→ EXERCISE DIRECTIONS: Repeat the entries below exactly. Begin with the first line and end with the line that contains "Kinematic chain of".

[Excerpts from a dataset]
★ ★ ★ ★ ★

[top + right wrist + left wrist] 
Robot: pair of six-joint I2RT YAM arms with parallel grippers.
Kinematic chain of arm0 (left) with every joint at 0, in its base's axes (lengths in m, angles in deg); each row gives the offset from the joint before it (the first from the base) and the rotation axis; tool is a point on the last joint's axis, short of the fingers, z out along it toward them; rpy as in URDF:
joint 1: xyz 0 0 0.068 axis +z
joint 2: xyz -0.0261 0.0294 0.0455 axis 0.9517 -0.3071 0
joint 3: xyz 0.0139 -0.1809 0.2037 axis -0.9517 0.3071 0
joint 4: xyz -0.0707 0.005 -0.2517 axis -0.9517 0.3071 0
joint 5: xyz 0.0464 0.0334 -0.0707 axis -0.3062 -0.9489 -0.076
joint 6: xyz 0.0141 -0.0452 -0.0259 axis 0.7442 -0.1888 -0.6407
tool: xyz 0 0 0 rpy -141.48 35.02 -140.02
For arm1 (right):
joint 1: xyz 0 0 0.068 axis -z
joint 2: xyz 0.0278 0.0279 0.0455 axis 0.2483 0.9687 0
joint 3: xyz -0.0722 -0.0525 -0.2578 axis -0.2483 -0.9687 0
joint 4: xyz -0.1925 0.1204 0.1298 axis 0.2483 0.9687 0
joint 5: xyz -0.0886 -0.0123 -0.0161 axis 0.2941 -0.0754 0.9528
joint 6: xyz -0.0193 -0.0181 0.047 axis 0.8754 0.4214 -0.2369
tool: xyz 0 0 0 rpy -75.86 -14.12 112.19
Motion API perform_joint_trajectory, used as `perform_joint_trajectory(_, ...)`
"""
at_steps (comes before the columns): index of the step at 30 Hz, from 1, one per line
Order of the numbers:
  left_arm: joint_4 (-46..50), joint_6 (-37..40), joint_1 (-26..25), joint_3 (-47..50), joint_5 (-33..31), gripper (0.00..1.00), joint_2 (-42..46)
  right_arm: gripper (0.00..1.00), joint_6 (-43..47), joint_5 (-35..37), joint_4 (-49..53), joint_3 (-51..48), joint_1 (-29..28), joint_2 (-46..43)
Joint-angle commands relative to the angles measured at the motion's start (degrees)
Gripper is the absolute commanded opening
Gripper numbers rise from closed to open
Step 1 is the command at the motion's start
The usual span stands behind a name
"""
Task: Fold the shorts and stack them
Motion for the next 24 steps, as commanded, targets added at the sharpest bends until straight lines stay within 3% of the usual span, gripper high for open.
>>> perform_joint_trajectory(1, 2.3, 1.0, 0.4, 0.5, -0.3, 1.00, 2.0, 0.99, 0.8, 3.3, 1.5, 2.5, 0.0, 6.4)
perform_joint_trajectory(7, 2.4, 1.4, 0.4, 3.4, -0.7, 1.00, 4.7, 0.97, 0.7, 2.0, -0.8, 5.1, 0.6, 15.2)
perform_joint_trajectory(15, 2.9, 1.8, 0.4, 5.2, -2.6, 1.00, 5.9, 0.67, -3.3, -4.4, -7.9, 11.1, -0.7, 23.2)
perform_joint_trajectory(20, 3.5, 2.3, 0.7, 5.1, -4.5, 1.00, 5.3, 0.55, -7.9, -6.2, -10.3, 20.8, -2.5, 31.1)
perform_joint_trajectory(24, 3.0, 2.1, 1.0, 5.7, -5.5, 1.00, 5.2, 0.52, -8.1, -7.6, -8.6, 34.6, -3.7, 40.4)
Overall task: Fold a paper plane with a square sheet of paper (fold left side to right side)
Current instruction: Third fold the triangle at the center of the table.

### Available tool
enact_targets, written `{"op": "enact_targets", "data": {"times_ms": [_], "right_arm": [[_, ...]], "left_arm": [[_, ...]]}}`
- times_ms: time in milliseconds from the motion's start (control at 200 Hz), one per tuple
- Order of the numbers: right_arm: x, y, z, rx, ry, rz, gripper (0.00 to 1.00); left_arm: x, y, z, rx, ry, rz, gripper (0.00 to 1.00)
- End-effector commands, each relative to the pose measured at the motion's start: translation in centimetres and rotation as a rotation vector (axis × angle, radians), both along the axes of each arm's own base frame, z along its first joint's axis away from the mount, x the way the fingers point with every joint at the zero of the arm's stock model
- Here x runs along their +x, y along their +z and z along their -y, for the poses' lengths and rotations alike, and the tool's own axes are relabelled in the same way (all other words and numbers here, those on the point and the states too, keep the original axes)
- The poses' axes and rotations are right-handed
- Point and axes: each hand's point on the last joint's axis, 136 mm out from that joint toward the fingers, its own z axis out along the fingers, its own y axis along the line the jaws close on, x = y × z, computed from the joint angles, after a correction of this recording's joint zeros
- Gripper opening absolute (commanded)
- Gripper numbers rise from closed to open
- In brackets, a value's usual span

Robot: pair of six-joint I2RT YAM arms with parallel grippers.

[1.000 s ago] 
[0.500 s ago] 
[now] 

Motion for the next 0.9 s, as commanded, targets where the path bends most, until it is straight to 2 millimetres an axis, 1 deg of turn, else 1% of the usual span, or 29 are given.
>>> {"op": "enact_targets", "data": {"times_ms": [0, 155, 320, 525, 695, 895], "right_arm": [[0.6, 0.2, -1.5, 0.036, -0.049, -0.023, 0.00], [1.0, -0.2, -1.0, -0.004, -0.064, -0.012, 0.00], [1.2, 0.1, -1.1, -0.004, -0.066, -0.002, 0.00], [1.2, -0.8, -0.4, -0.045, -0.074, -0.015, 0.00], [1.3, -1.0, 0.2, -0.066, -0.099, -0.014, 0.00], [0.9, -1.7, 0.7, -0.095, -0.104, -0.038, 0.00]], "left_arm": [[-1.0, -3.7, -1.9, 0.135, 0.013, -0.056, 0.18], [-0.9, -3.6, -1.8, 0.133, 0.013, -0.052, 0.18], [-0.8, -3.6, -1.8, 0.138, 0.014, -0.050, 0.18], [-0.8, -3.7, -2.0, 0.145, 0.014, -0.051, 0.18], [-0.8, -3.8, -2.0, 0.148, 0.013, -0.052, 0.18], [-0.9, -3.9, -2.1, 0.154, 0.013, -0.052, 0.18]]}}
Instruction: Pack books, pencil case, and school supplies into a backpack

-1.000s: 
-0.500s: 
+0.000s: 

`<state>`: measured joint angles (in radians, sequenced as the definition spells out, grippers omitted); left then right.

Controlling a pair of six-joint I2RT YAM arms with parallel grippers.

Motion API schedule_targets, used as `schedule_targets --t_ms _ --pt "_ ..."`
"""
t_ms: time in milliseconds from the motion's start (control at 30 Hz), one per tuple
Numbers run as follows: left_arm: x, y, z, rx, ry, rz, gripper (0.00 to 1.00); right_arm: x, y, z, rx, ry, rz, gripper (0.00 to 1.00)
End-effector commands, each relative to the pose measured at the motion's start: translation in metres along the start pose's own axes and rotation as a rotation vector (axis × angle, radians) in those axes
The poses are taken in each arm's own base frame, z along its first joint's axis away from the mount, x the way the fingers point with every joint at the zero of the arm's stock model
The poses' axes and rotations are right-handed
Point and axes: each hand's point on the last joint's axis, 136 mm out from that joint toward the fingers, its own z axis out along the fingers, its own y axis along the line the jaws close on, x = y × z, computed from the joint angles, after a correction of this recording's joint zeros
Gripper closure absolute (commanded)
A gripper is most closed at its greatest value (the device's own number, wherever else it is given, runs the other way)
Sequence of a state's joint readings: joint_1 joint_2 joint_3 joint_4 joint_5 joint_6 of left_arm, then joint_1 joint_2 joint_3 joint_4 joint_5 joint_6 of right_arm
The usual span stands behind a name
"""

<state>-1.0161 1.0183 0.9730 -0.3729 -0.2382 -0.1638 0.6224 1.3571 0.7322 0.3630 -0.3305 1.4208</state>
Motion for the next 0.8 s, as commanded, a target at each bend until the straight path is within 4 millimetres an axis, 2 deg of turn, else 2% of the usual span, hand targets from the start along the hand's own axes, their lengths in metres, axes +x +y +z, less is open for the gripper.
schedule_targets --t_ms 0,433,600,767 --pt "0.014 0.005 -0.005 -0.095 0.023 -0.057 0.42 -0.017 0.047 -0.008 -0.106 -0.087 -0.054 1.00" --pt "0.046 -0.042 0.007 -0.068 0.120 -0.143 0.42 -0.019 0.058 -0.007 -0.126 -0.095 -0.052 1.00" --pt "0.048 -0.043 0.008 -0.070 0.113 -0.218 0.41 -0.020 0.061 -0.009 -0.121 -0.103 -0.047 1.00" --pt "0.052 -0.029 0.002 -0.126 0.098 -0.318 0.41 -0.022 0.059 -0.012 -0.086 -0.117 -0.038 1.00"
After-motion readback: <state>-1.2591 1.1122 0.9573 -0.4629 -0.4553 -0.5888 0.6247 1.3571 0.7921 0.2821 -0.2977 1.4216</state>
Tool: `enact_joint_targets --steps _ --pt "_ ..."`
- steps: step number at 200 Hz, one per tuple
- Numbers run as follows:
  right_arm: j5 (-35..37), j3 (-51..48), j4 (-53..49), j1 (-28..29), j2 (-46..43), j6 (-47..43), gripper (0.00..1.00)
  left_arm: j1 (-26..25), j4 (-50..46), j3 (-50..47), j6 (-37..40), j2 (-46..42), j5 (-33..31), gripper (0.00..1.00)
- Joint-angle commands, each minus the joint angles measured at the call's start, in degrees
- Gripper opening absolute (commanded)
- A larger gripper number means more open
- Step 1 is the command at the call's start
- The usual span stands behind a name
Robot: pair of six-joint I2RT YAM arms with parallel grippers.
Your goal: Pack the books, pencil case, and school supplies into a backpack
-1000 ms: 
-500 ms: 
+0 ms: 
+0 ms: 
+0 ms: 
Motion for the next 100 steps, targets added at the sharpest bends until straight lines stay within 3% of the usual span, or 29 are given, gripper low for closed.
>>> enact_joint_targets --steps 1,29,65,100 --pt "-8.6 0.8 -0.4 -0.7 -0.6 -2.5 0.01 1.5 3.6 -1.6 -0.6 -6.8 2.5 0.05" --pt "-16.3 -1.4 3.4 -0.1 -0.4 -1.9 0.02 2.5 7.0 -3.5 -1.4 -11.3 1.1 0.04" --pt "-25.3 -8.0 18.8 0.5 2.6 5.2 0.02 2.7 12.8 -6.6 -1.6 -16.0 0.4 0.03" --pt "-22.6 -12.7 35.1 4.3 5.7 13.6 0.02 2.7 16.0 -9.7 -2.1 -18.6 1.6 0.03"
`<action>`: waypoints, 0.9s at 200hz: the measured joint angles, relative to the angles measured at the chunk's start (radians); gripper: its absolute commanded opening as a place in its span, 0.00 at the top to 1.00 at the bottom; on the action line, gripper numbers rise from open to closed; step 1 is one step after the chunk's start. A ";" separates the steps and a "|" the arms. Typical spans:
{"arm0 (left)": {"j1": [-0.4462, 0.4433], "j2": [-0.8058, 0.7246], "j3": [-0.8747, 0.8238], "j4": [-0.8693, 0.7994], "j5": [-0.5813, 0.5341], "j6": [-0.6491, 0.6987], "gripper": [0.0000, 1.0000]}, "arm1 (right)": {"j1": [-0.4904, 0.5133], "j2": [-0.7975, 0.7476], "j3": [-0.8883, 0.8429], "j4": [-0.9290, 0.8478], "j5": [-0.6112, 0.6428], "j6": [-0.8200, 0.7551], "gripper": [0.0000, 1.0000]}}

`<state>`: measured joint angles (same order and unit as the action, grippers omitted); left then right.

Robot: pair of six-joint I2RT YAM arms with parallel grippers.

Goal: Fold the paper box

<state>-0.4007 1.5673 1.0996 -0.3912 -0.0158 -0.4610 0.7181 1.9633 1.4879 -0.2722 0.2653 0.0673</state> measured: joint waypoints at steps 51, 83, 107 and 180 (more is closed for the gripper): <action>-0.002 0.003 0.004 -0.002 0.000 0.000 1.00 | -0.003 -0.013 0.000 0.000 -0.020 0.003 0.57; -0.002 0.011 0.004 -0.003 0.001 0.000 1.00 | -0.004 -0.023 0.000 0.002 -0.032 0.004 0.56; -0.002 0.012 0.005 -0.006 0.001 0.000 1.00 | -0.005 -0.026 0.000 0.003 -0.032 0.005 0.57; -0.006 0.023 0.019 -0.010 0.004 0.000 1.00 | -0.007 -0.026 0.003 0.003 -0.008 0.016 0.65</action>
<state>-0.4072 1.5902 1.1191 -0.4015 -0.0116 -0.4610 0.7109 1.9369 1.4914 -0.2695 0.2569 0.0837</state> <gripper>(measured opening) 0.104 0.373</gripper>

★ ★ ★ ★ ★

→ RESPONSE TO THE TASK:
[top + right wrist + left wrist] 
Robot: pair of six-joint I2RT YAM arms with parallel grippers.
Kinematic chain of arm0 (left) with every joint at 0, in its base's axes (lengths in m, angles in deg); each row gives the offset from the joint before it (the first from the base) and the rotation axis; tool is a point on the last joint's axis, short of the fingers, z out along it toward them; rpy as in URDF:

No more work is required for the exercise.